Seed culture medium: glucose 30g/L, yeast extract 5g/L, citric acid 2g/L, ammonium sulfate 2.5g/L, dipotassium hydrogen phosphate 4g/L, magnesium sulfate heptahydrate 1.5g/L, ferrous sulfate heptahydrate 2.8mg/L, manganese sulfate monohydrate 1.2mg/L, VB 1 1mg/L、V H 1mg/L and 1mL/L of trace element mixed solution; trace element mixed solution: 10g/L of calcium chloride dihydrate, 0.6g/L of copper sulfate dihydrate, 4.9g/L of cobalt chloride hexahydrate and 6.4g/L of zinc sulfate dihydrate.

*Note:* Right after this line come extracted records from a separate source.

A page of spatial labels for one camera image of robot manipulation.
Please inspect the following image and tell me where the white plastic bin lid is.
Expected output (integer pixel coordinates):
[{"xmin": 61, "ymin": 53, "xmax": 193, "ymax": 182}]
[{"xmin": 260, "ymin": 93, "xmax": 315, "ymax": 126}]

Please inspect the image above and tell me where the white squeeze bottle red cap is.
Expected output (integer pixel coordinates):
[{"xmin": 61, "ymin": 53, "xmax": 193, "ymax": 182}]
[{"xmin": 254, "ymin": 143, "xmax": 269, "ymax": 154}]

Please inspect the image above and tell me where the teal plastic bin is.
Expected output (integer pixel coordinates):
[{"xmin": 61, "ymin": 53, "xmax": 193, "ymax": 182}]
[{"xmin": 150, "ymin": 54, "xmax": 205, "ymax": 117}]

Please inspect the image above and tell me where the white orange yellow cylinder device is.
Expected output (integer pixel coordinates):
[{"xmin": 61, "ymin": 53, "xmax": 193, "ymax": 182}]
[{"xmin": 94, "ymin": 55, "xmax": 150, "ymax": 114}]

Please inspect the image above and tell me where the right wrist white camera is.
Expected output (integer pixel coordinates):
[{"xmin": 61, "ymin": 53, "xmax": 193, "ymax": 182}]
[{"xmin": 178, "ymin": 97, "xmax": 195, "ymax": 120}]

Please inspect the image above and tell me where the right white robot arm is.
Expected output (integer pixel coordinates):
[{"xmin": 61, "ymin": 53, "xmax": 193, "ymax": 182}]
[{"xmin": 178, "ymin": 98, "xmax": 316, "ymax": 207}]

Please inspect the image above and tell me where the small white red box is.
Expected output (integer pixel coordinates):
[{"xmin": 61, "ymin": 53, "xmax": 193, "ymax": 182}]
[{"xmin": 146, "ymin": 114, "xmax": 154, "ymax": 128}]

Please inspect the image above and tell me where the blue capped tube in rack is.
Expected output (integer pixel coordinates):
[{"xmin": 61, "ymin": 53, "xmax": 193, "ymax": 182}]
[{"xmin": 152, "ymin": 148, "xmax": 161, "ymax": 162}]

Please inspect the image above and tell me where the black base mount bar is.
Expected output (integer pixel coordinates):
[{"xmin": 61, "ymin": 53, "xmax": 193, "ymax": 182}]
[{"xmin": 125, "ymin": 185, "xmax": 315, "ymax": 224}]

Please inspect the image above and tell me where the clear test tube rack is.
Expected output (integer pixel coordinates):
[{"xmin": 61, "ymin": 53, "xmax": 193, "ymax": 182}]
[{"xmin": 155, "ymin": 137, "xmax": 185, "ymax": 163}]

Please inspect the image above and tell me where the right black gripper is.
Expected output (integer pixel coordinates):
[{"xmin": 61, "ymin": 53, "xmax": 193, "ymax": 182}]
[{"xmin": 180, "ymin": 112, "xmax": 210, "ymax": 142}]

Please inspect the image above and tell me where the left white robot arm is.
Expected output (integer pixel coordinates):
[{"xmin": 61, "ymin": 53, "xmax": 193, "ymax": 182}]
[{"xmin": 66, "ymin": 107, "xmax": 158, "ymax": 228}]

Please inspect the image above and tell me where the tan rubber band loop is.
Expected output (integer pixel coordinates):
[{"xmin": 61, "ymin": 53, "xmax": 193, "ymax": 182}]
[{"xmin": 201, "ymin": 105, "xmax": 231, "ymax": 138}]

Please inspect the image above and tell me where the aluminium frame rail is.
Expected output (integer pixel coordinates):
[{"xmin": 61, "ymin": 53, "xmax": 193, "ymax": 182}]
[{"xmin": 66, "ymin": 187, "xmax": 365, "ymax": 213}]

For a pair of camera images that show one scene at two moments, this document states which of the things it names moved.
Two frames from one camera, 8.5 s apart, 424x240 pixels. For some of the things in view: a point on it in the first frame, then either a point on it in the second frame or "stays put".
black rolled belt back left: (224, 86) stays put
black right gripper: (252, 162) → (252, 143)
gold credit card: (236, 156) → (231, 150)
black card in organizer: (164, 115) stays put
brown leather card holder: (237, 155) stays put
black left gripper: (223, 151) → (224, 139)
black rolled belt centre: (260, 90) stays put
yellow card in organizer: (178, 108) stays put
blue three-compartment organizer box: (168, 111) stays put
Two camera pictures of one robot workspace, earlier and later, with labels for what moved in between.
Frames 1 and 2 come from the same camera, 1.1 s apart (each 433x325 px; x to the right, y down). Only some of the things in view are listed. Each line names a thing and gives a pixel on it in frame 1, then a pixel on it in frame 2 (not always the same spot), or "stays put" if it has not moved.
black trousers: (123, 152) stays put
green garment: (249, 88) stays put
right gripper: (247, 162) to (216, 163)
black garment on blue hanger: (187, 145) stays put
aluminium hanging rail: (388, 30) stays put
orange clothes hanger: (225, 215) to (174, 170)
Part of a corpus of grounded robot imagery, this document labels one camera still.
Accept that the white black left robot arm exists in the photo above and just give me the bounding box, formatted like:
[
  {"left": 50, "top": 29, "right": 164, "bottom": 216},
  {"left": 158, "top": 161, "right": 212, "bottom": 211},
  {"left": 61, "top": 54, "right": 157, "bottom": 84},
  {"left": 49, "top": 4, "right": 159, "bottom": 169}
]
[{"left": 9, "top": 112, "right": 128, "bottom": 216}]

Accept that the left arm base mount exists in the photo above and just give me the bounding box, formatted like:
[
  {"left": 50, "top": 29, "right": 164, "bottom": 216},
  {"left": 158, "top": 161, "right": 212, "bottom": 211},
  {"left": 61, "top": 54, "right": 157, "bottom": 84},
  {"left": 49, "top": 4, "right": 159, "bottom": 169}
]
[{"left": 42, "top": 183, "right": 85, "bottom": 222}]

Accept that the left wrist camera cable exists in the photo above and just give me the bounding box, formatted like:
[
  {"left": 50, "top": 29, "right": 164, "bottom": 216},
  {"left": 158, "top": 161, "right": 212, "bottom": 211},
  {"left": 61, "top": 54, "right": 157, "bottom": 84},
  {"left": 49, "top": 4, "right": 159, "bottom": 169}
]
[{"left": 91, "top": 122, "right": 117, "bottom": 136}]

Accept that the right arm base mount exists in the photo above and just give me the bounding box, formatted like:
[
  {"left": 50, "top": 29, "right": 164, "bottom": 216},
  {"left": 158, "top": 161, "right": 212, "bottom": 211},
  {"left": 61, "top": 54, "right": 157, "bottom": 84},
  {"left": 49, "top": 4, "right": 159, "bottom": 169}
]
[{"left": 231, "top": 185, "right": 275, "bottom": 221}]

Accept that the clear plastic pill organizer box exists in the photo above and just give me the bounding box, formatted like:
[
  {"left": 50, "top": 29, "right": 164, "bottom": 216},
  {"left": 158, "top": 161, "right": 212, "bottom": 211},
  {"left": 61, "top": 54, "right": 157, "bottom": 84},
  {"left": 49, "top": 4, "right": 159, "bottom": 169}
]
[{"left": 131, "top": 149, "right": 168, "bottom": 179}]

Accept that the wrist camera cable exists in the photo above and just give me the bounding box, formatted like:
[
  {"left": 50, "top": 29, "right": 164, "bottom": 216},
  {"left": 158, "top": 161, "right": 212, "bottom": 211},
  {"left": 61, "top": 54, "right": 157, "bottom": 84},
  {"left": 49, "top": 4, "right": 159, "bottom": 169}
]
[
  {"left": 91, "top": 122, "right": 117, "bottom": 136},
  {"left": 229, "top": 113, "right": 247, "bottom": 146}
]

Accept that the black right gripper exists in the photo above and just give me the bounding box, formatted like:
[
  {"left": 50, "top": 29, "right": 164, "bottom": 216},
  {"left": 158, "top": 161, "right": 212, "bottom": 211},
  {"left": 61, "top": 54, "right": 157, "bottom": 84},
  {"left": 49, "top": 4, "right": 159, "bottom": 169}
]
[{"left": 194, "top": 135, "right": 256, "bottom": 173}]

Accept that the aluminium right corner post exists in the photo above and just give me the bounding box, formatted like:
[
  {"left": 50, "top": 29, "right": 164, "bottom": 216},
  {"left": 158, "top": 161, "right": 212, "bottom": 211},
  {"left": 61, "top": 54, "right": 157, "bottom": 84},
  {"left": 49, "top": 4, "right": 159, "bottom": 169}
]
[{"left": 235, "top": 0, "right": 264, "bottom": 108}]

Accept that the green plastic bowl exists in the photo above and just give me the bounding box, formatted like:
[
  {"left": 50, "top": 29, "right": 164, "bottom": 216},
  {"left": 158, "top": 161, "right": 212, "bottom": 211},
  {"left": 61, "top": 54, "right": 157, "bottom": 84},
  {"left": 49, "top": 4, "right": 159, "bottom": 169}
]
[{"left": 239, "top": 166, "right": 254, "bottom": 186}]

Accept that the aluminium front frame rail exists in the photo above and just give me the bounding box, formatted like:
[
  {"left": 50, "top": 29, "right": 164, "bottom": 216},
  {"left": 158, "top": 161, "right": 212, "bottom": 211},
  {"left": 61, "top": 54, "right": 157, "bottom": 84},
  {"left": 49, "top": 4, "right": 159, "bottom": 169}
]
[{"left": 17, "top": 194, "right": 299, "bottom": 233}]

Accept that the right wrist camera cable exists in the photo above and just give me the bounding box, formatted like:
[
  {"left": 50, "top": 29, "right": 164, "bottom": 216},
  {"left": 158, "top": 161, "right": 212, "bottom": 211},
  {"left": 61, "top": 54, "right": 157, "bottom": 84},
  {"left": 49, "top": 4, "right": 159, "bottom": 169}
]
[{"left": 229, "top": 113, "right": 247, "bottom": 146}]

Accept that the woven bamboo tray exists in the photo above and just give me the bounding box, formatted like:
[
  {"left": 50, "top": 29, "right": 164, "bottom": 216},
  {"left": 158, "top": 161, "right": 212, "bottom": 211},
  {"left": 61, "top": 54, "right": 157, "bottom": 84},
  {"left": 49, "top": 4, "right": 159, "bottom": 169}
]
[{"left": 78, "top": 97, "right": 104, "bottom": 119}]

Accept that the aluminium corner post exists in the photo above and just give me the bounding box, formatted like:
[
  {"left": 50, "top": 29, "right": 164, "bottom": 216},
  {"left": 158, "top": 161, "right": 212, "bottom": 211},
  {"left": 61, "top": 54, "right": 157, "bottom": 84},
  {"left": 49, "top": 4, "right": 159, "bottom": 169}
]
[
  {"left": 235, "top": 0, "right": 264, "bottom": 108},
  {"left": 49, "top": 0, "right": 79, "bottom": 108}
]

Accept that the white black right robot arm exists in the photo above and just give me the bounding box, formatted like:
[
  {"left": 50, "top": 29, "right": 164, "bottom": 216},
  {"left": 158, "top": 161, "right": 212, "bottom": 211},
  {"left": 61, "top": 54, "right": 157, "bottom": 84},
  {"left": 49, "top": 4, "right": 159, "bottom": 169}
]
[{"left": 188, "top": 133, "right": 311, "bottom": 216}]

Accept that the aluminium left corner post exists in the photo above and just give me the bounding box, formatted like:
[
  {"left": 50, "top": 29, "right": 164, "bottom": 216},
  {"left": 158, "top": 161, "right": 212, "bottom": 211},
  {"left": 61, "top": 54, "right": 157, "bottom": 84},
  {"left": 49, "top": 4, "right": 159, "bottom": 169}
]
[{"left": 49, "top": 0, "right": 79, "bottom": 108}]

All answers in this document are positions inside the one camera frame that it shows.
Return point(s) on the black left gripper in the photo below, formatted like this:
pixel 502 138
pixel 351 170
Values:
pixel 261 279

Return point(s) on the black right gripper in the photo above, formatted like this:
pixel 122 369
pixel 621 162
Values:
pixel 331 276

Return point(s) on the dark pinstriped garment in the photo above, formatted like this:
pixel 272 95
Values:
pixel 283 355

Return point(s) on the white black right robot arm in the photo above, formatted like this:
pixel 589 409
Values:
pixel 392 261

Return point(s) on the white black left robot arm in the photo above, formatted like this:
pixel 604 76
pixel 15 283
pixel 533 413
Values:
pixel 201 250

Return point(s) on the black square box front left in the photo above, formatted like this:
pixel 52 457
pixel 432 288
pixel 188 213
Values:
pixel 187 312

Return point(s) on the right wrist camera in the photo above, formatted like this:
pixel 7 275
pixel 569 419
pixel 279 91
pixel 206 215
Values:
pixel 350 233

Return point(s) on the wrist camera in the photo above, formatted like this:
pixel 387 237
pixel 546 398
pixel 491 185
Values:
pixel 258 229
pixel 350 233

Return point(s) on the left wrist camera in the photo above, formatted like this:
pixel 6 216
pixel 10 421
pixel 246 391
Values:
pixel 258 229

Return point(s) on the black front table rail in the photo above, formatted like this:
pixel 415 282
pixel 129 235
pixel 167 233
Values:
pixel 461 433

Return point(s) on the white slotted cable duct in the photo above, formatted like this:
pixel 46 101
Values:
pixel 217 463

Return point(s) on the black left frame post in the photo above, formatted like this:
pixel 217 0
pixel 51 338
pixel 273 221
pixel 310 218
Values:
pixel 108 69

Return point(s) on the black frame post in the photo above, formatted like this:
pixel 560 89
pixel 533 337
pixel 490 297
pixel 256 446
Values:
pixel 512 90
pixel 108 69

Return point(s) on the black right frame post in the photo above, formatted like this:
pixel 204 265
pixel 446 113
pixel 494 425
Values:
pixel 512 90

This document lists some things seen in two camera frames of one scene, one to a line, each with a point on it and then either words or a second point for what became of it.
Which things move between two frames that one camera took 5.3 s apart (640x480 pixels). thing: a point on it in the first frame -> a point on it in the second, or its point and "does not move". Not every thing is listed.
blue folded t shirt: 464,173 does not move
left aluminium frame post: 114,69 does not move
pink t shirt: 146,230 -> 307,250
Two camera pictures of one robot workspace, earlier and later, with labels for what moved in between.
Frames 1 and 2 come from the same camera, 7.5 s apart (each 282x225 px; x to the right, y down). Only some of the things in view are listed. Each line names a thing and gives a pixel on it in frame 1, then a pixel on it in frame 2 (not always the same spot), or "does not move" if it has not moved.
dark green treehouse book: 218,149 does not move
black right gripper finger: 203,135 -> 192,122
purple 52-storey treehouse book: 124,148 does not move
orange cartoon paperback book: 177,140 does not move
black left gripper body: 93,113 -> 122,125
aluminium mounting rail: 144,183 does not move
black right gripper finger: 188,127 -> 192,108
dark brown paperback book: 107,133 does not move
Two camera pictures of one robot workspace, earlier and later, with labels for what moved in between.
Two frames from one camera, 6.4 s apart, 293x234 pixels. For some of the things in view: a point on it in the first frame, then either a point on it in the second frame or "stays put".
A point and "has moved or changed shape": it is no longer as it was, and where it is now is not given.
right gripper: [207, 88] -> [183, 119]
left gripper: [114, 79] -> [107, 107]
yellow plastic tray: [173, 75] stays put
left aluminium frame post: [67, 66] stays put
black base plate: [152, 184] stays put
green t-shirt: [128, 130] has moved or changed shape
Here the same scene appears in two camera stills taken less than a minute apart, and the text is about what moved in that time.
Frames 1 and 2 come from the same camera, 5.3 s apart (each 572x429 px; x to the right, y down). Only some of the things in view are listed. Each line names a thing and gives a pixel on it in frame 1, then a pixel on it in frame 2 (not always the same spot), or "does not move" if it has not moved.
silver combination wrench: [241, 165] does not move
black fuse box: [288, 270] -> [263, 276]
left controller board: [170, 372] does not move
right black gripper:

Fermentation medium: glucose 30g/L, yeast extract 3g/L, citric acid 2g/L, ammonium sulfate 3g/L, dipotassium hydrogen phosphate 7g/L, sodium chloride 1g/L, magnesium sulfate heptahydrate 1g/L, ferrous sulfate heptahydrate 30mg/L, manganese sulfate monohydrate 10mg/L, VB 1 1mg/L、V H 1mg/L and 1mL/L of trace element mixed solution; trace element mixed solution: 10g/L of calcium chloride dihydrate, 0.6g/L of copper sulfate dihydrate, 4.9g/L of cobalt chloride hexahydrate and 6.4g/L of zinc sulfate dihydrate.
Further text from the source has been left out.